Explore how U.S. states relate to one another across CEV civic engagement indicators. Discover patterns, clusters, and relationships using interactive analysis tools.

About This Tool

What is the State Pattern Explorer?

The State Pattern Explorer is a suite of interactive visualization tools for analyzing civic engagement data across U.S. states. It helps researchers, policymakers, and civic organizations understand patterns in civic participation.

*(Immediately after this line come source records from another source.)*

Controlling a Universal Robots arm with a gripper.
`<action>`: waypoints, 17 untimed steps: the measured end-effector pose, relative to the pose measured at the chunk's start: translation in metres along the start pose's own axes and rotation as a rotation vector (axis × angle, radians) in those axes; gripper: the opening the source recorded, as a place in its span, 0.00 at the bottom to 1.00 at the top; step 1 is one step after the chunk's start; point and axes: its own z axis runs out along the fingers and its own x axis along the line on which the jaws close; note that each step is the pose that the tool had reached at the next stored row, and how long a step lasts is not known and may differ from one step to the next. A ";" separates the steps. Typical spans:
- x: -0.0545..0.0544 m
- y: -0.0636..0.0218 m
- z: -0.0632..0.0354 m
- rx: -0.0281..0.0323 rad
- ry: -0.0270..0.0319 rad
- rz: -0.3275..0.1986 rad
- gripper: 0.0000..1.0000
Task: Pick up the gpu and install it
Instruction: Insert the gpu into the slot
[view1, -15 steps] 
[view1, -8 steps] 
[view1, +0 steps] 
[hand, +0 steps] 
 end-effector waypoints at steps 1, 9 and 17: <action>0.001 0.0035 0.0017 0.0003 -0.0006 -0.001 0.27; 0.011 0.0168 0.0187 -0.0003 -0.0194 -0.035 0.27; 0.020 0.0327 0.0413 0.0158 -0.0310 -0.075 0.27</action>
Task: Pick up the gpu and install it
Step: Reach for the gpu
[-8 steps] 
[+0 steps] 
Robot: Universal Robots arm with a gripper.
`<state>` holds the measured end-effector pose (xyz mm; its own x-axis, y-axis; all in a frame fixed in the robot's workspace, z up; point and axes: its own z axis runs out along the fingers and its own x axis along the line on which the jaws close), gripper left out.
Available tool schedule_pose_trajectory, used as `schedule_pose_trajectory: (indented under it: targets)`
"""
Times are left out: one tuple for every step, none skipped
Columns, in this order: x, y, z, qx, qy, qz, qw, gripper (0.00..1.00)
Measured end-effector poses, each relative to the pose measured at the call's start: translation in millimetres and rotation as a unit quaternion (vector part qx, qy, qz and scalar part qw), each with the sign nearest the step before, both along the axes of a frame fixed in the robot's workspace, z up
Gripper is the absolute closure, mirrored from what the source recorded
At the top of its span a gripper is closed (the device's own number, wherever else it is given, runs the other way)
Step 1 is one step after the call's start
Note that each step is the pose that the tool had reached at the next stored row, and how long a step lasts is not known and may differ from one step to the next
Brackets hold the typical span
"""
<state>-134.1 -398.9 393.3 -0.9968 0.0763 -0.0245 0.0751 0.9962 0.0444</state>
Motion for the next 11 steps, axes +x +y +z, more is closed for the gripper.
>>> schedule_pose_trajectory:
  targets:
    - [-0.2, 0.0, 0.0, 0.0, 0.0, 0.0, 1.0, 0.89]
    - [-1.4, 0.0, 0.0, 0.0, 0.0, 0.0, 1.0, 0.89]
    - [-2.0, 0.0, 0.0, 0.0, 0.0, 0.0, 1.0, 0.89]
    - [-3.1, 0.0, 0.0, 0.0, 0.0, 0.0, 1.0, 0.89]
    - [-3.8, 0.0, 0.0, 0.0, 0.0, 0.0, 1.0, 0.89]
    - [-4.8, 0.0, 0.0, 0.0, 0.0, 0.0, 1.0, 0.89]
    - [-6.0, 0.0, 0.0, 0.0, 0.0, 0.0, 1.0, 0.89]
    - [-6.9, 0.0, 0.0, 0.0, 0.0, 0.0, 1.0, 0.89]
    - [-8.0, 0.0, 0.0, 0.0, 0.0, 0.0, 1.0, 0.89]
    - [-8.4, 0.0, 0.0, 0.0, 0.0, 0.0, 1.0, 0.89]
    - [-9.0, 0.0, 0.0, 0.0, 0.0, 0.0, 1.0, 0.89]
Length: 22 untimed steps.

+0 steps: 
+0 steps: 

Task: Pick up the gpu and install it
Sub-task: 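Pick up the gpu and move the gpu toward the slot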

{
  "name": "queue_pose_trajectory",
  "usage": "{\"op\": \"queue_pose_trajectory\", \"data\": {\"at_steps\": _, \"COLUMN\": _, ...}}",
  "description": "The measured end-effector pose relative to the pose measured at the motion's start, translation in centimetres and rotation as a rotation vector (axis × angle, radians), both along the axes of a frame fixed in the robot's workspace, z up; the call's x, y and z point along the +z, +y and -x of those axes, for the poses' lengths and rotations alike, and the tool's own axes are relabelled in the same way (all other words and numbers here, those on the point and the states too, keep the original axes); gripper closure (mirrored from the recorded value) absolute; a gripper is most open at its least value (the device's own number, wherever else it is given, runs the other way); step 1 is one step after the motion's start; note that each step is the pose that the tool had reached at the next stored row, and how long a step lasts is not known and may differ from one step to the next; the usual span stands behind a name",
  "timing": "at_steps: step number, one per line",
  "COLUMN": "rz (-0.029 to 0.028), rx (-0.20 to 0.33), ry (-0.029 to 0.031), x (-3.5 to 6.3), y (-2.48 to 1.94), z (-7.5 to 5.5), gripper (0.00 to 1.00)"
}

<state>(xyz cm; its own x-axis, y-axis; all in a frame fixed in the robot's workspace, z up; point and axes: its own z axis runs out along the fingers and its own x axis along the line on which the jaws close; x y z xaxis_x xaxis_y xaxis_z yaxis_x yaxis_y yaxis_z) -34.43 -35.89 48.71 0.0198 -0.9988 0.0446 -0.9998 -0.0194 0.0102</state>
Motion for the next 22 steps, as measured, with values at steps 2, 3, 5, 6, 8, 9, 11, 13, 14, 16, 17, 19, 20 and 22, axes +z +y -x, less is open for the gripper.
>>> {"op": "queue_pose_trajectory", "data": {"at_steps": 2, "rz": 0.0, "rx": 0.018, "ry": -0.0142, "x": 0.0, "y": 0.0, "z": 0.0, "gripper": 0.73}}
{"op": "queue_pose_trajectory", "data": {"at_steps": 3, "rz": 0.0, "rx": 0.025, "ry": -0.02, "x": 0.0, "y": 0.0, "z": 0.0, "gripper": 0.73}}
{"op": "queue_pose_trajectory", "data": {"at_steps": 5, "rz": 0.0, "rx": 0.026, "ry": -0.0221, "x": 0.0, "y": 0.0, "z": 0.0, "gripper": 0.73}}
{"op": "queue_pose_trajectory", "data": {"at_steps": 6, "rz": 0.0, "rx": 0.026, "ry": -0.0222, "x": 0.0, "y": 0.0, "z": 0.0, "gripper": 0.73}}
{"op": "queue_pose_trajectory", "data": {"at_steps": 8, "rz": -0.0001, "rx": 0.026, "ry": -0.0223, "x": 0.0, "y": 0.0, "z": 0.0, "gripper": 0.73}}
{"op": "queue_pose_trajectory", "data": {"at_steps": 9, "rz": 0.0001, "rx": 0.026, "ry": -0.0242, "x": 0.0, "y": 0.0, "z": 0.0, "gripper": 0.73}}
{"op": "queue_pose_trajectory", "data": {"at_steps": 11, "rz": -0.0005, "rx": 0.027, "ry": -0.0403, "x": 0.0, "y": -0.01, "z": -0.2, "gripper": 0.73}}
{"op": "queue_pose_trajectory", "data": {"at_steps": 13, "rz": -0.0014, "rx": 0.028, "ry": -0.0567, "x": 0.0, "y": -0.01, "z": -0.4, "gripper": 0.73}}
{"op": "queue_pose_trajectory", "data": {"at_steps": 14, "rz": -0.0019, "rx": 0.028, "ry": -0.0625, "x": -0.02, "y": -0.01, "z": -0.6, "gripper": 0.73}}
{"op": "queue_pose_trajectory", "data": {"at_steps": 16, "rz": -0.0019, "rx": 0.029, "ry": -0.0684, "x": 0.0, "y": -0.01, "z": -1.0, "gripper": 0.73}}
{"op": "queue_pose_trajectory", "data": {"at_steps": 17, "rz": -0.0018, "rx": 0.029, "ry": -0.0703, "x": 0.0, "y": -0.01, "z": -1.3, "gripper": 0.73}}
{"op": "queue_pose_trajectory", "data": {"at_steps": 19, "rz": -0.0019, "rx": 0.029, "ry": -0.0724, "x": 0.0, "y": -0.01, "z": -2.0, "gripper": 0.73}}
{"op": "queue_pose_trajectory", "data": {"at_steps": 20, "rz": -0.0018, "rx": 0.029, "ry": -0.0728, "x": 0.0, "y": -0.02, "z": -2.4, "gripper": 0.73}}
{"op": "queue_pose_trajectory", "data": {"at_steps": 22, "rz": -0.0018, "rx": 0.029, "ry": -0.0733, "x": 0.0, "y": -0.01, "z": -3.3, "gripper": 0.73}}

All tools work with the same underlying data from the Current Population Survey Civic Engagement Supplement (CEV), but present it in different ways to reveal different insights.

The Four Analysis Tools

State x Indicator Matrix

A heatmap showing every state's performance on every indicator. Toggle between raw rates and z-scores. Good for getting the full picture and finding specific state-indicator combinations.

Indicator Correlations

Shows how indicators relate to each other across states. Discover which civic activities tend to "travel together." Uses Spearman rank correlation.

State Clusters

Groups states by similar civic engagement profiles using hierarchical clustering. Identifies "types" of civic health patterns and which states share them.

PCA Visualization

Reduces many indicators to two dimensions for a bird's-eye view. Shows which states are similar overall and what drives the main differences.

Data Source: CEV Survey

The Civic Engagement Supplement (CEV) is part of the Current Population Survey, conducted by the U.S. Census Bureau. It is fielded in November of odd-numbered years.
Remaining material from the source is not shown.